[Given information]

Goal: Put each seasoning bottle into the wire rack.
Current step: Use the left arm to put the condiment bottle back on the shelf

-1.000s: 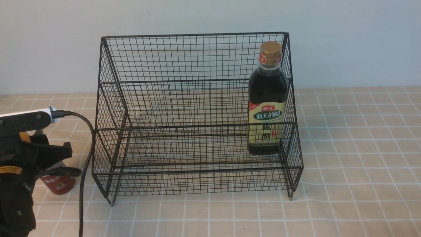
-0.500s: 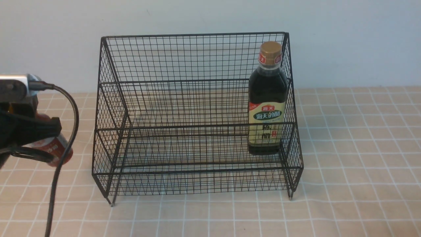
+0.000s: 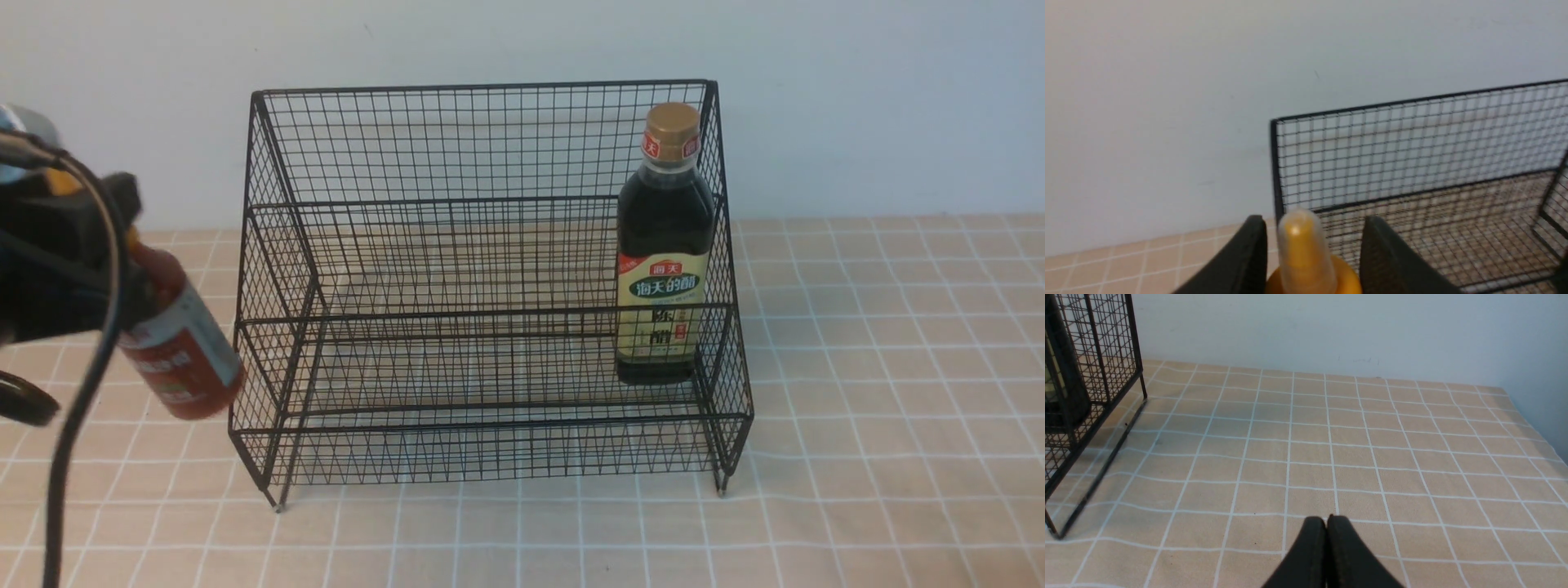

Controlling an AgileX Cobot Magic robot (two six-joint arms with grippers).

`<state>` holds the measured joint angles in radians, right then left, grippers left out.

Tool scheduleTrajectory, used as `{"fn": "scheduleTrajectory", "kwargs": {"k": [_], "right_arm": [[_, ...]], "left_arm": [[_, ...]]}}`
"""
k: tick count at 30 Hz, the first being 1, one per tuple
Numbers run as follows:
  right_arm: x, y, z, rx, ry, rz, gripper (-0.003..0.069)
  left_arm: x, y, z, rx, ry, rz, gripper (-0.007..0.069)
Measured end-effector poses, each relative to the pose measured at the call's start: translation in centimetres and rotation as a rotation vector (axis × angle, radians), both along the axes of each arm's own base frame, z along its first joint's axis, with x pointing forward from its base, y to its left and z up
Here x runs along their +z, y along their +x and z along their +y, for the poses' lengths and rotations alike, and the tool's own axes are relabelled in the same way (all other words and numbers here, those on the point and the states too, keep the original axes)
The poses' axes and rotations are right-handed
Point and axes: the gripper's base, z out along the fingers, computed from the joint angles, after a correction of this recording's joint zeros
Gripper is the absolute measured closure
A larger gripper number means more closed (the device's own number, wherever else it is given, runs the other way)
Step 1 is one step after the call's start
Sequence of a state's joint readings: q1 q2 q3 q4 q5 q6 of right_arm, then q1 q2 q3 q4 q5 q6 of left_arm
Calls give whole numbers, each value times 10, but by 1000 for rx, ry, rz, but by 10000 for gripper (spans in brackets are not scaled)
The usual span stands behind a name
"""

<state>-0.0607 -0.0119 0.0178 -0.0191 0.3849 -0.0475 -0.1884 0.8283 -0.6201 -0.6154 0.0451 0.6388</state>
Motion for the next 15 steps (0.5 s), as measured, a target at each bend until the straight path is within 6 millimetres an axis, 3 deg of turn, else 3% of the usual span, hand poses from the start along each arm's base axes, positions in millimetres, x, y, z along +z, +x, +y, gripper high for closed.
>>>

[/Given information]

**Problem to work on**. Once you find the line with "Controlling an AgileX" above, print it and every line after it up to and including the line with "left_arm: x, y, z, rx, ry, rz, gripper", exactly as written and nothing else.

**Finished task**.
Controlling an AgileX Cobot Magic robot (two six-joint arms with grippers).

`<state>` holds the measured joint angles in radians, right then left, grippers left out.

Tool scheduleTrajectory, used as `{"fn": "scheduleTrajectory", "kwargs": {"k": [_], "right_arm": [[_, ...]], "left_arm": [[_, ...]]}}`
"""
k: tick count at 30 Hz, the first being 1, one per tuple
Numbers run as follows:
  right_arm: x, y, z, rx, ry, rz, gripper (-0.003..0.069)
  left_arm: x, y, z, rx, ry, rz, gripper (-0.007..0.069)

Nothing remains to be done for this exercise.